* [Requirement]: The entries below should be copied exactly and completely.
(Provided data Opens)
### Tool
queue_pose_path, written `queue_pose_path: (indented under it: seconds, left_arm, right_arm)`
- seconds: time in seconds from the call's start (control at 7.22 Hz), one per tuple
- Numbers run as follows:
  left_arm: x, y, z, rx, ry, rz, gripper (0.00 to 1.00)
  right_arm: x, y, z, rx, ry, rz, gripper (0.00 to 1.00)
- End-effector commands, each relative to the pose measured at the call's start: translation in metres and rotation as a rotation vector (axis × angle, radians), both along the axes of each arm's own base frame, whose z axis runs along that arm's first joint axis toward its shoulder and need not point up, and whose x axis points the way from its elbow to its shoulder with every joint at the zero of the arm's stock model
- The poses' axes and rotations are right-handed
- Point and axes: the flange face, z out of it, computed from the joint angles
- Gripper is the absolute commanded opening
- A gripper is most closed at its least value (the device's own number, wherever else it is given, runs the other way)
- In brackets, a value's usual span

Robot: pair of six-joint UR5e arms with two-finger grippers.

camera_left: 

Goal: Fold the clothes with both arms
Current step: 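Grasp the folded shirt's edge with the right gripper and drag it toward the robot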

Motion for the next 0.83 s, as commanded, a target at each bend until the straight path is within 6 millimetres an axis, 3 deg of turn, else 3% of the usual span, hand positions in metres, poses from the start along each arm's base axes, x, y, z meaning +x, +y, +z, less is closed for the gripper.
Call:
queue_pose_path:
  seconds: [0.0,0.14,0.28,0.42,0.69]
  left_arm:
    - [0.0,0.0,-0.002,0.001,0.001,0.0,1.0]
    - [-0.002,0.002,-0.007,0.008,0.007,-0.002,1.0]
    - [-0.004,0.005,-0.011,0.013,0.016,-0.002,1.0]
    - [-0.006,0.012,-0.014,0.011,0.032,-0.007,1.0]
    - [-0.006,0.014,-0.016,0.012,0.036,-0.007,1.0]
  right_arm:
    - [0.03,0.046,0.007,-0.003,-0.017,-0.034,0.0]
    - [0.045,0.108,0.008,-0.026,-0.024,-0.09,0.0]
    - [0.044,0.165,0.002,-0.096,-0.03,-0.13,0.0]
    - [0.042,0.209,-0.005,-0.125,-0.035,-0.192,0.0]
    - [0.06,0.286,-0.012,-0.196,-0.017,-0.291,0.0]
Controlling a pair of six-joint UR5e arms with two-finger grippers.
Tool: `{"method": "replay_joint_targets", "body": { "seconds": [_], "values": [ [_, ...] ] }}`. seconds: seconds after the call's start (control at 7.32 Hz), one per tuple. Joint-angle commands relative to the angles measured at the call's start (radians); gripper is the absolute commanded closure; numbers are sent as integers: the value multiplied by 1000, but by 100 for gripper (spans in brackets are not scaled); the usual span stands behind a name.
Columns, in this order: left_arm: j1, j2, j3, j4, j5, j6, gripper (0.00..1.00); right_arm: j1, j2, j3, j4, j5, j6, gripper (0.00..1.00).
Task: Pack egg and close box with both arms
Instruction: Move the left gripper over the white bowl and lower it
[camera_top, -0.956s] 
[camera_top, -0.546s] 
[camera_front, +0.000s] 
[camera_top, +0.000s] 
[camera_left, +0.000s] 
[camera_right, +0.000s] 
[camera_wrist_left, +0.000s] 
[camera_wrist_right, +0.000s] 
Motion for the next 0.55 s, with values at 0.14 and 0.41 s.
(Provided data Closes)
* [Result for this exercise]:
### Tool
queue_pose_path, written `queue_pose_path: (indented under it: seconds, left_arm, right_arm)`
- seconds: time in seconds from the call's start (control at 7.22 Hz), one per tuple
- Numbers run as follows:
  left_arm: x, y, z, rx, ry, rz, gripper (0.00 to 1.00)
  right_arm: x, y, z, rx, ry, rz, gripper (0.00 to 1.00)
- End-effector commands, each relative to the pose measured at the call's start: translation in metres and rotation as a rotation vector (axis × angle, radians), both along the axes of each arm's own base frame, whose z axis runs along that arm's first joint axis toward its shoulder and need not point up, and whose x axis points the way from its elbow to its shoulder with every joint at the zero of the arm's stock model
- The poses' axes and rotations are right-handed
- Point and axes: the flange face, z out of it, computed from the joint angles
- Gripper is the absolute commanded opening
- A gripper is most closed at its least value (the device's own number, wherever else it is given, runs the other way)
- In brackets, a value's usual span

Robot: pair of six-joint UR5e arms with two-finger grippers.

camera_left: 

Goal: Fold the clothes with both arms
Current step: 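Grasp the folded shirt's edge with the right gripper and drag it toward the robot
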
Motion for the next 0.83 s, as commanded, a target at each bend until the straight path is within 6 millimetres an axis, 3 deg of turn, else 3% of the usual span, hand positions in metres, poses from the start along each arm's base axes, x, y, z meaning +x, +y, +z, less is closed for the gripper.
Call:
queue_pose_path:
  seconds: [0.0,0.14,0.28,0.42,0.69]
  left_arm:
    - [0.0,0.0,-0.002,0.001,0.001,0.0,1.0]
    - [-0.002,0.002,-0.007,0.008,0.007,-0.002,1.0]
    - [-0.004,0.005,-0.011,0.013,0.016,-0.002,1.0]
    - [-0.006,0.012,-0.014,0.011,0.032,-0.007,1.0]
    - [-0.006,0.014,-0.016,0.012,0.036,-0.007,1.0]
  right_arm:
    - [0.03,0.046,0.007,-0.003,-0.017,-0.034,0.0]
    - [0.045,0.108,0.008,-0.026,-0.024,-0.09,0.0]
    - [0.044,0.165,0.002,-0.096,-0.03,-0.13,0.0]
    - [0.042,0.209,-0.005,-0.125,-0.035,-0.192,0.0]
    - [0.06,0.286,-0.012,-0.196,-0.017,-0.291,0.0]
Controlling a pair of six-joint UR5e arms with two-finger grippers.
Tool: `{"method": "replay_joint_targets", "body": { "seconds": [_], "values": [ [_, ...] ] }}`. seconds: seconds after the call's start (control at 7.32 Hz), one per tuple. Joint-angle commands relative to the angles measured at the call's start (radians); gripper is the absolute commanded closure; numbers are sent as integers: the value multiplied by 1000, but by 100 for gripper (spans in brackets are not scaled); the usual span stands behind a name.
Columns, in this order: left_arm: j1, j2, j3, j4, j5, j6, gripper (0.00..1.00); right_arm: j1, j2, j3, j4, j5, j6, gripper (0.00..1.00).
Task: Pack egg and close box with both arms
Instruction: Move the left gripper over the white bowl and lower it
[camera_top, -0.956s] 
[camera_top, -0.546s] 
[camera_front, +0.000s] 
[camera_top, +0.000s] 
[camera_left, +0.000s] 
[camera_right, +0.000s] 
[camera_wrist_left, +0.000s] 
[camera_wrist_right, +0.000s] 
Motion for the next 0.55 s, with values at 0.14 and 0.41 s.

Nothing else belongs in the answer.